Letter to Birder’s World: Birding the Dry Tortugas

While I was globetrotting around the world earlier this year, it was bought to my attention by our good friend Jeff Wahl, that the February 2010 issue of Birder’s World magazine contained a letter about Birding the Dry Tortugas, written by Jay Huner.

Fort Jefferson on Garden Key, Dry Tortugas National Park

As you may know, I have been leading birding trips to the Dry Tortugas (70 miles west of Key West, Florida) each spring for the past 15 years.

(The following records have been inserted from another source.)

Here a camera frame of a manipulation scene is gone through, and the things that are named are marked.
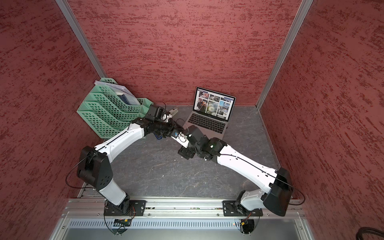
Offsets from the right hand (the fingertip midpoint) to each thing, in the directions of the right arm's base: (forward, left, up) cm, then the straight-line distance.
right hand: (185, 145), depth 76 cm
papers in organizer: (+38, +43, +6) cm, 57 cm away
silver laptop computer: (+36, -17, -16) cm, 43 cm away
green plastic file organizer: (+25, +51, -1) cm, 57 cm away
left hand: (+8, +2, 0) cm, 9 cm away

Both Jeff and the author of the letter, Jay Huner, were on our April 23-26, 2008 trip.

The following letter appeared in the February 2010 issue of Birder’s World Magazine  www.BirdersWorld.com    

Birding the Dry Tortugas
I visited the Dry Tortugas described very well by Steve Betchkal in “Island Stopover” (December 2009, page 24). I had the very good fortune to be in a tour led by Adrian Binns and did not have to backpack like Steve. I cannot say enough good things about Adrian’s skills as both a tour leader and birder.

The Dry Tortugas was everything that Steve described and then some. One special bird was associated with Dr. Mudd’s cell. While Adrian and the others were birding around the grounds, I broke off to see what I might find in the covered walkways inside the fort. Darned if I did not flush a Chuck-will’s-widow that flew along the dark arcade into the open door of Dr. Mudd’s cell. I peered around the corner and saw the bird resting on the ledge of one of the cell’s open windows.

I went back to find the group several hundred yards away and advised Adrian about my find. He asked if the Chuck would be a lifer for anyone. Sure enough, one of the ladies had never seen one. As luck would have it, the bird held long enough for the lady to see it. And, yes, we had both Black Noddy and Red-footed Booby as well as scores of Cape May and Black-throated Blue Warblers.

Other neat critters included a spiny lobster that looked to weigh over 25 pounds in the moat and several 300-400+ pound goliath groupers hanging under our boat. — Jay Huner, Boyce, Louisiana

Editor’s note: You can find Adrian at Wildside Nature Tours, www.wildsidetoursinc.com.

Chuck-wills-widow resting a few feet off the ground in a buttonwood tree on Garden Key

Thank you to Jay for writing a glowing report, and to Chuck Hagner, editor of Birder’s World for allowing me to replicate the letter.